▶ RECORDS FOR THIS EXERCISE:
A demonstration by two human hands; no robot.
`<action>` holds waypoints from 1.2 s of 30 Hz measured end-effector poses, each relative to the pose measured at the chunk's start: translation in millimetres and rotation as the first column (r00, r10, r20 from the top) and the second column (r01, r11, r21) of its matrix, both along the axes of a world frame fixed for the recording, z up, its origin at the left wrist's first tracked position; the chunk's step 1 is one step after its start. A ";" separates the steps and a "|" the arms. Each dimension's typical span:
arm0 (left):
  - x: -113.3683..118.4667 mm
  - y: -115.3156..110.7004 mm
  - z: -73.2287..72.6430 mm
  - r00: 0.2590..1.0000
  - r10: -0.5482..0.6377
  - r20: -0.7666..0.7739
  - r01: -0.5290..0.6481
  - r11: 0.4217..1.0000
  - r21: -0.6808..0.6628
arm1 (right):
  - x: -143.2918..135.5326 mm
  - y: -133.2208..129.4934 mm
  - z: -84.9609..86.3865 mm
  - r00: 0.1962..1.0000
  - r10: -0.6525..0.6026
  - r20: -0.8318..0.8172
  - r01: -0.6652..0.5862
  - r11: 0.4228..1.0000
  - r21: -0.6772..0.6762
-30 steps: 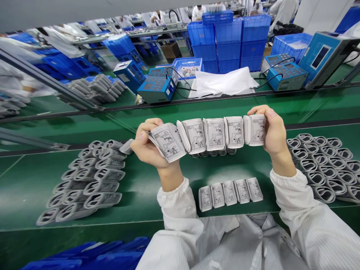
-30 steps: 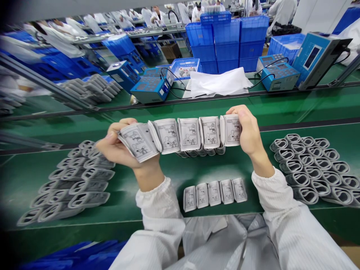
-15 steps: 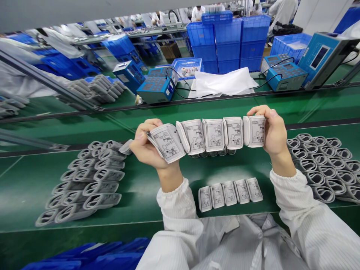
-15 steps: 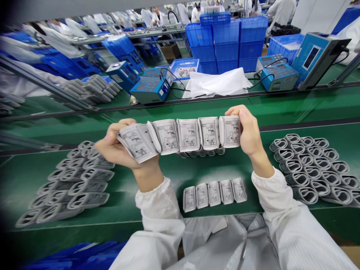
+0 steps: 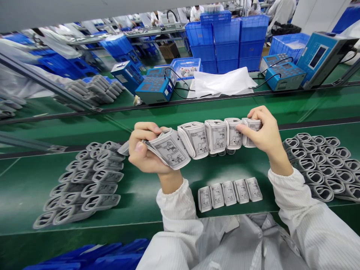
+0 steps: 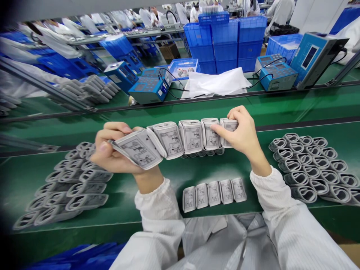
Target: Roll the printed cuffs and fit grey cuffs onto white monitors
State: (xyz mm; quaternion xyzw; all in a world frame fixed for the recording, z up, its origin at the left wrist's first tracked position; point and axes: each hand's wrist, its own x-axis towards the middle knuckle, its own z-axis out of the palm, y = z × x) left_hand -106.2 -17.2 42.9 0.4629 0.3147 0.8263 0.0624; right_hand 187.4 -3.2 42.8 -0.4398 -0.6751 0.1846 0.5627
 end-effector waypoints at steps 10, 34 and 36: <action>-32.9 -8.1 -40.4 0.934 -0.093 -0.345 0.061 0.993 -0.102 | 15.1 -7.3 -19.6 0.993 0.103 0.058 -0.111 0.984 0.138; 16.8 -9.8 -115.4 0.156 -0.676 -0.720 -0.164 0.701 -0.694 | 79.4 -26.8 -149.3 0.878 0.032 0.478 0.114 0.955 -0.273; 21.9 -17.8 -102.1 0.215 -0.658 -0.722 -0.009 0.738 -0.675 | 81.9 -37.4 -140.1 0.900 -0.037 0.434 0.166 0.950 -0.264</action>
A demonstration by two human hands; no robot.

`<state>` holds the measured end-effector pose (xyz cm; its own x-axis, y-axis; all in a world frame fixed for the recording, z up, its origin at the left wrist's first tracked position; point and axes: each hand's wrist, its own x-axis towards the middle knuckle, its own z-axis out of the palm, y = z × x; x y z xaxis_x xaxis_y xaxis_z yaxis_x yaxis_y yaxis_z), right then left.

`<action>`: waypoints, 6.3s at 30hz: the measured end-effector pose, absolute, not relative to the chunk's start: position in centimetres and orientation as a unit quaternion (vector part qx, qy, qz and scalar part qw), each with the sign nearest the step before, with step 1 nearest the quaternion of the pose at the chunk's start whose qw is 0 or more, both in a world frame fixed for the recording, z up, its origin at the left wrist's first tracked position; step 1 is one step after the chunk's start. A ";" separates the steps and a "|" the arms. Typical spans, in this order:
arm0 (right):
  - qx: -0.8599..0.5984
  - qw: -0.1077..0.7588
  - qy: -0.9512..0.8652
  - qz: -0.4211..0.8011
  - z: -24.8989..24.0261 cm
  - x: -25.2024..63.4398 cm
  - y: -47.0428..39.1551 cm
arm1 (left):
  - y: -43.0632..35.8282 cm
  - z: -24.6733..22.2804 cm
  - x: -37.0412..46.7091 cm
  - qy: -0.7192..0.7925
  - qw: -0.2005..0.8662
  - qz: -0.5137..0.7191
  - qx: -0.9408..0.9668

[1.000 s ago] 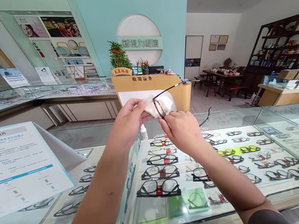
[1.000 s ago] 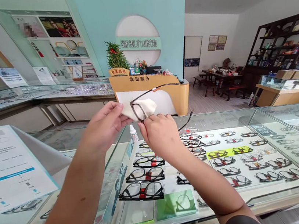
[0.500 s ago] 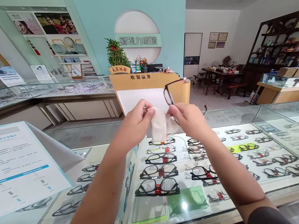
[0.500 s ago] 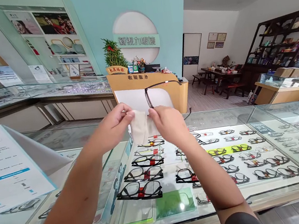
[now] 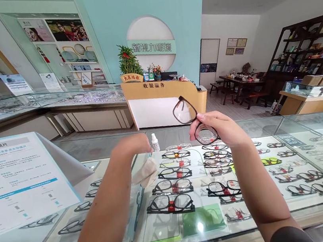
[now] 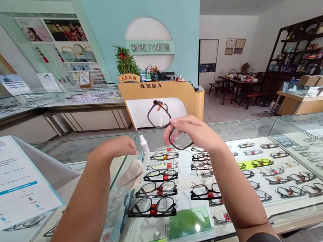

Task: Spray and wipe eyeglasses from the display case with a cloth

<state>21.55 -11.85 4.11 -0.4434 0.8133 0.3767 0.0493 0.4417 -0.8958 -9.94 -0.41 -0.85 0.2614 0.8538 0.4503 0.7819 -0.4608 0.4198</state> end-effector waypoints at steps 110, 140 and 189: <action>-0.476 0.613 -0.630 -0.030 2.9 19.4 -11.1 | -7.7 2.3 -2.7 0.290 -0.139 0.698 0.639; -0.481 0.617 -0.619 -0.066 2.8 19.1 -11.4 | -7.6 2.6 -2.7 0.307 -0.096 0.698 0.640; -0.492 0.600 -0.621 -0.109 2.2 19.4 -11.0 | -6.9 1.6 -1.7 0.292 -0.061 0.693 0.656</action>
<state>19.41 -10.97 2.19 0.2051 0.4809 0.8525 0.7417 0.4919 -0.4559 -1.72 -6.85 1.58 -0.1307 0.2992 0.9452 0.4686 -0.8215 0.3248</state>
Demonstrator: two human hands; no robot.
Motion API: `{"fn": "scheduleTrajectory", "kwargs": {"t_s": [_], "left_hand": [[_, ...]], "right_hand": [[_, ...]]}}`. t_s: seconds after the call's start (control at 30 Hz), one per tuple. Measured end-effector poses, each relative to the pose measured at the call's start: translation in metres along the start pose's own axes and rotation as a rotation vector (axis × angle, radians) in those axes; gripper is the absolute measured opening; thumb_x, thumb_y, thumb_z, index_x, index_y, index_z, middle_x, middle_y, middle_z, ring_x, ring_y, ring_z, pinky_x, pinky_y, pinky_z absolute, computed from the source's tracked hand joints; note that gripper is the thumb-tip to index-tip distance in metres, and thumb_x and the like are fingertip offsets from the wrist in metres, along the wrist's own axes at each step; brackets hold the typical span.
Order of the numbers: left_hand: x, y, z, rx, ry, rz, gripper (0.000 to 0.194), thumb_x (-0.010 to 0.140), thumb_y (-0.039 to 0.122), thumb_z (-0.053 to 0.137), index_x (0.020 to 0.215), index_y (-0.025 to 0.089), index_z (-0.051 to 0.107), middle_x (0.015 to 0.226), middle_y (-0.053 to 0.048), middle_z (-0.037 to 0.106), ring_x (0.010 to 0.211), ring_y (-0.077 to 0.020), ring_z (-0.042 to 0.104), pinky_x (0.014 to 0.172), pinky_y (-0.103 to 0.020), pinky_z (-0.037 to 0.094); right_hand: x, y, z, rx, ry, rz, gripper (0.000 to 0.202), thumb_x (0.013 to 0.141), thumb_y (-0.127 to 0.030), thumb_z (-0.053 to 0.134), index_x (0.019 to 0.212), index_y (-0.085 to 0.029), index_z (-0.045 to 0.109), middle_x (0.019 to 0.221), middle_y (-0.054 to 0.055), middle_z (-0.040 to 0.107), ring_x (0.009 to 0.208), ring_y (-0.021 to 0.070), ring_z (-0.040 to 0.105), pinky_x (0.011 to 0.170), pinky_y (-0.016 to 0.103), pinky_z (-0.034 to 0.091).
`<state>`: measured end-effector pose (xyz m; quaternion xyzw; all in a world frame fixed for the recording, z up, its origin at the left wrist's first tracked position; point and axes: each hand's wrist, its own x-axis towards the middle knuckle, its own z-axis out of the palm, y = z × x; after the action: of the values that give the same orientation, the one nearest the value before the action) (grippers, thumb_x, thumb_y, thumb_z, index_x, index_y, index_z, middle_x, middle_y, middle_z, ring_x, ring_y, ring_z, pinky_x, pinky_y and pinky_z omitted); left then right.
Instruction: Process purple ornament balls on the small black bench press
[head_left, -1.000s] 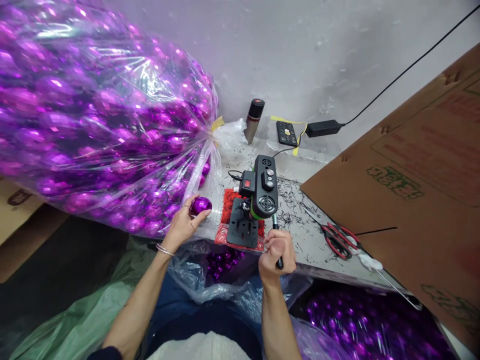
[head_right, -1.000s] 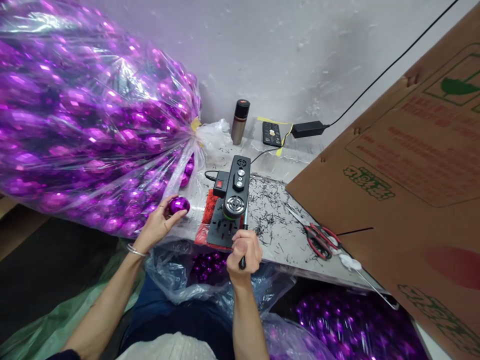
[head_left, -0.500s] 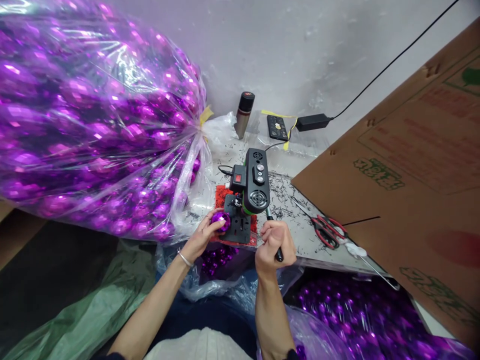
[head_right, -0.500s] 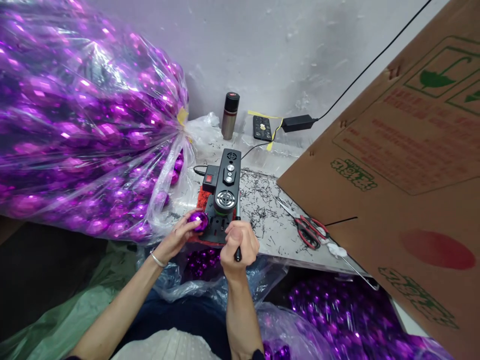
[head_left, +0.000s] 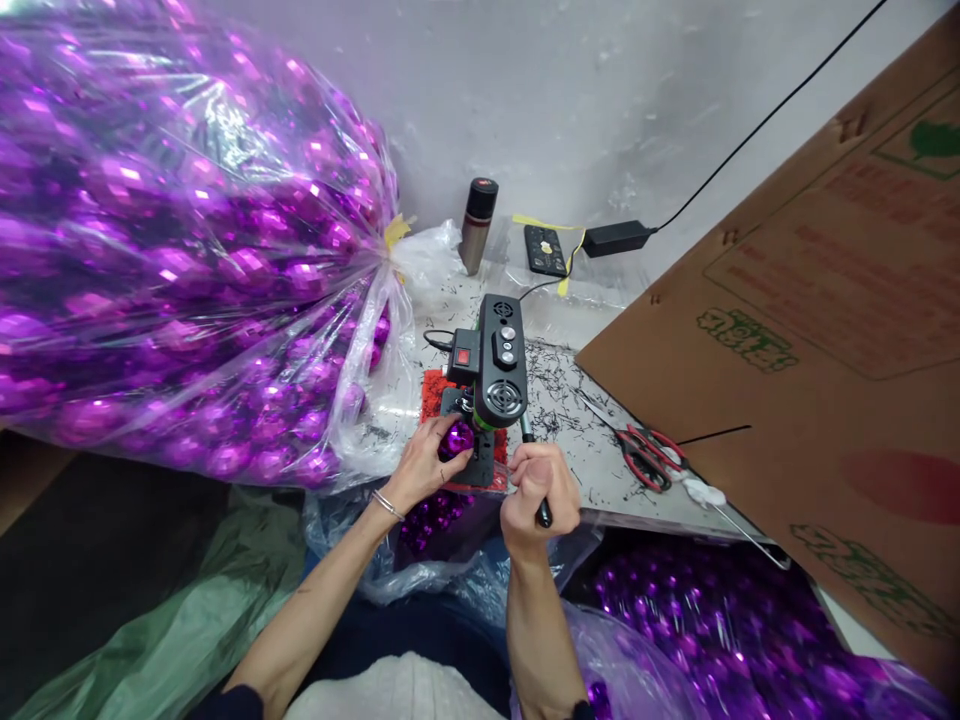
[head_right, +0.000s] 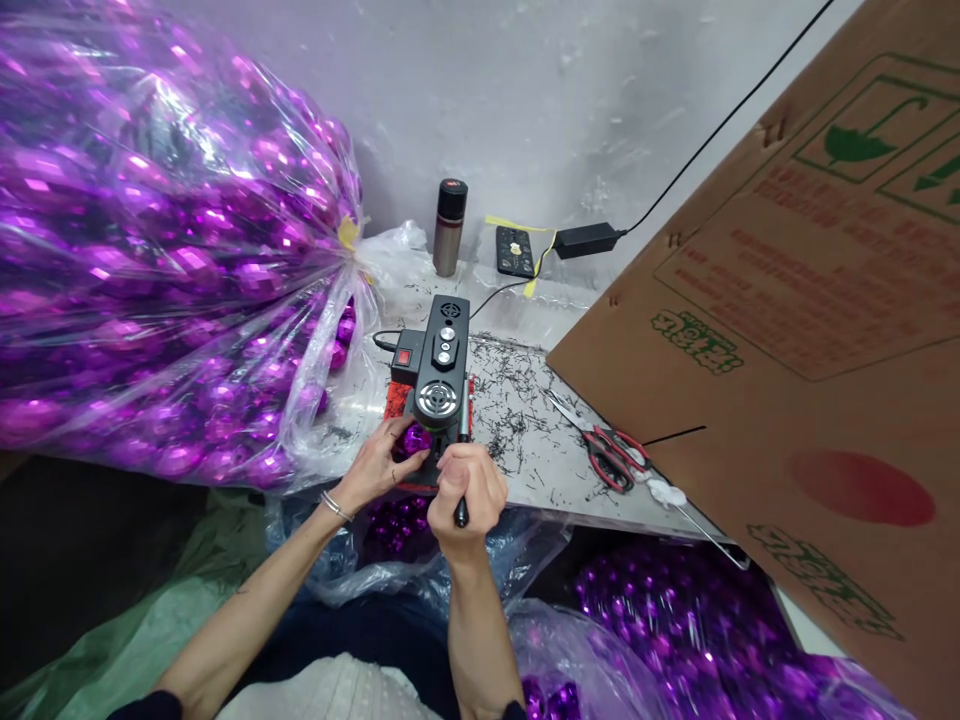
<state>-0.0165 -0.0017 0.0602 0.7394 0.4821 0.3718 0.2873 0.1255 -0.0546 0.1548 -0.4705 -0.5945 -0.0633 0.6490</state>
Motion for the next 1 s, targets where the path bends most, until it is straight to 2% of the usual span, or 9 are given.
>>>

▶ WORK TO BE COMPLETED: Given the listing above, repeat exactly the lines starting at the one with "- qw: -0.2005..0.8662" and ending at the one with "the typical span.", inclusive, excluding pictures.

▶ RESPONSE TO THIS EXERCISE:
  - qw: -0.2005..0.8662
  - qz: -0.5137..0.7191
  - qx: -0.9408..0.9668

[1.000 s ago] 
[1.000 s ago] 
[0.500 s ago] 
[0.500 s ago] 
[now] 
[now] 

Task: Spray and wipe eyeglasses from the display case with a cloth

<state>21.55 -11.85 4.11 -0.4434 0.8133 0.3767 0.0493 0.4417 -0.8958 -9.94 -0.41 -0.85 0.2614 0.8538 0.4503 0.7819 -0.4608 0.4198</state> end-effector waypoints at steps 110, 140 and 189: <action>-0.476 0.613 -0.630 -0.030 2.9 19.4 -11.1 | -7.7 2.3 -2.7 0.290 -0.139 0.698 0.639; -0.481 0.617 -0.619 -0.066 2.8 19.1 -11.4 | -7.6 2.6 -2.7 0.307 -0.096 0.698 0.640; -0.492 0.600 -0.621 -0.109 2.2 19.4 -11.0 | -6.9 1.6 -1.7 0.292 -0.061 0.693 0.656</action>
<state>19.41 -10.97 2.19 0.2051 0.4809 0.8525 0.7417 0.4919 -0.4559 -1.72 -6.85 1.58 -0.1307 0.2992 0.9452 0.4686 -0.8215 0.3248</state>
Demonstrator: two human hands; no robot.
Motion API: `{"fn": "scheduleTrajectory", "kwargs": {"t_s": [_], "left_hand": [[_, ...]], "right_hand": [[_, ...]]}}`. t_s: seconds after the call's start (control at 30 Hz), one per tuple. Measured end-effector poses, each relative to the pose measured at the call's start: translation in metres along the start pose's own axes and rotation as a rotation vector (axis × angle, radians) in those axes; gripper is the absolute measured opening; thumb_x, thumb_y, thumb_z, index_x, index_y, index_z, middle_x, middle_y, middle_z, ring_x, ring_y, ring_z, pinky_x, pinky_y, pinky_z absolute, computed from the source's tracked hand joints; note that gripper is the thumb-tip to index-tip distance in metres, and thumb_x and the like are fingertip offsets from the wrist in metres, along the wrist's own axes at each step; brackets hold the typical span.

The exercise asks for nothing more.